Show every line from the data below that includes "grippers".

☆ ☆ ☆ ☆

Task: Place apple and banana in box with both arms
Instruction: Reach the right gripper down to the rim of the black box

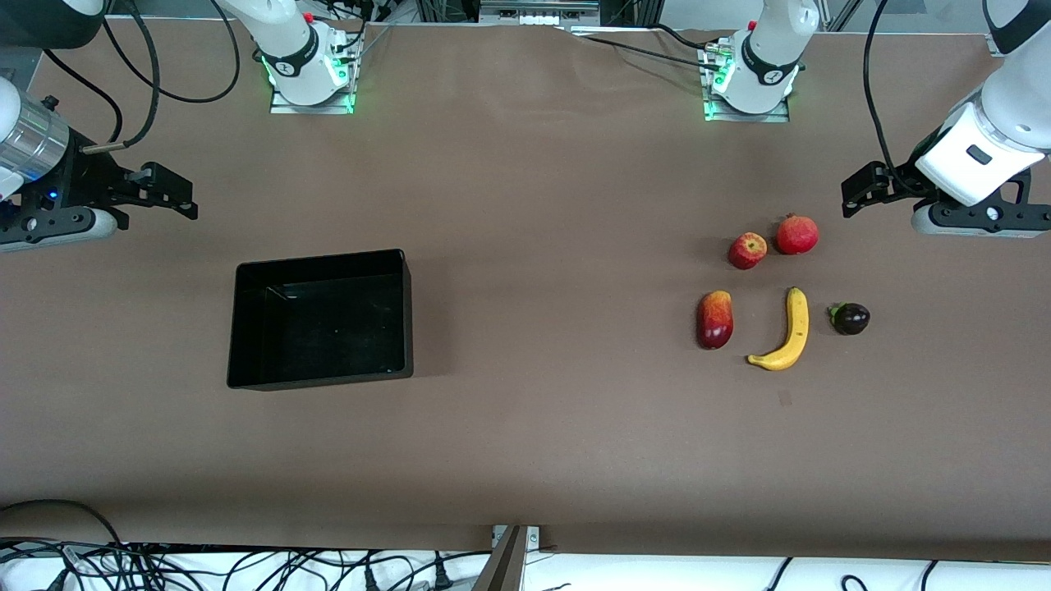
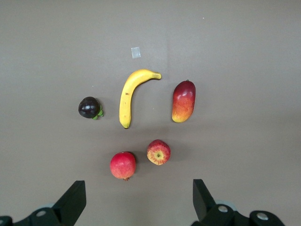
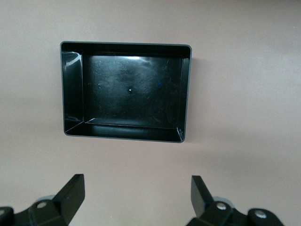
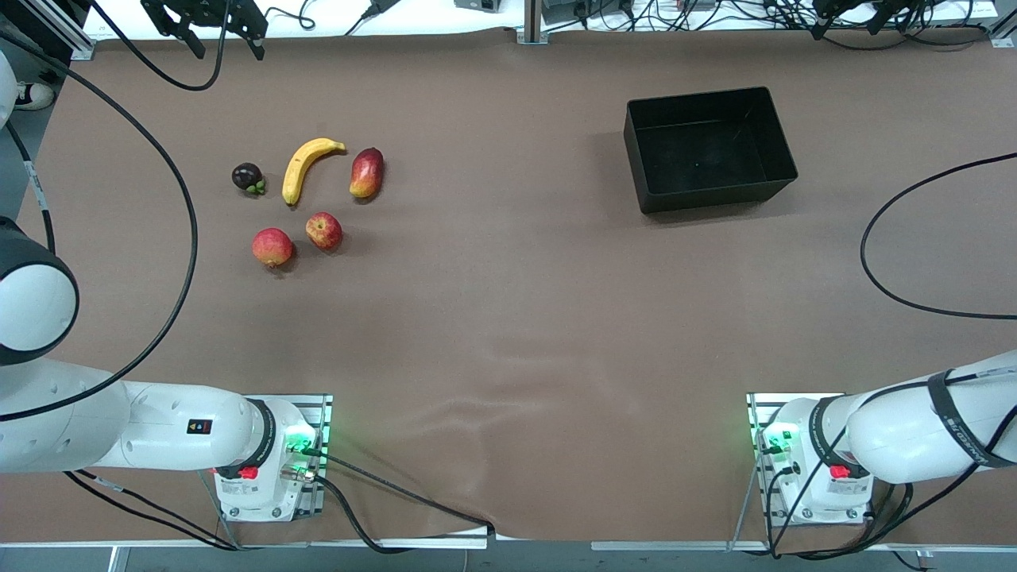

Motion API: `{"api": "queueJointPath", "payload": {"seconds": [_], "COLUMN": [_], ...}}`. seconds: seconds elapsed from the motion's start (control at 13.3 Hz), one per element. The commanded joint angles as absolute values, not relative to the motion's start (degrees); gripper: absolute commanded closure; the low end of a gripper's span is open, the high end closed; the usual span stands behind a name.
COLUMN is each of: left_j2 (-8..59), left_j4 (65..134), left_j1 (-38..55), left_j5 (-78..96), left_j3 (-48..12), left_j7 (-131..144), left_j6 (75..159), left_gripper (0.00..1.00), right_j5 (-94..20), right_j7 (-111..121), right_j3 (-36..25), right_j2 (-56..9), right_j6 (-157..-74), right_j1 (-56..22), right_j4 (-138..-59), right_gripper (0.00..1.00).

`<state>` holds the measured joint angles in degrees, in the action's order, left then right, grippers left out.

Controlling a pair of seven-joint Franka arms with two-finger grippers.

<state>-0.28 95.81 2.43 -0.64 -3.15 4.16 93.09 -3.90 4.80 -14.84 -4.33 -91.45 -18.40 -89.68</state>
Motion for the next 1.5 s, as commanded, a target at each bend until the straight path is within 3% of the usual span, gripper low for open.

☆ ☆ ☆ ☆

» **TASK SOLUTION**
`<state>` holds the measured joint angles in degrees, in the action's order, left then right, grippers left out.
Controlling a pair of seven-joint Franka arms with two-finger grippers.

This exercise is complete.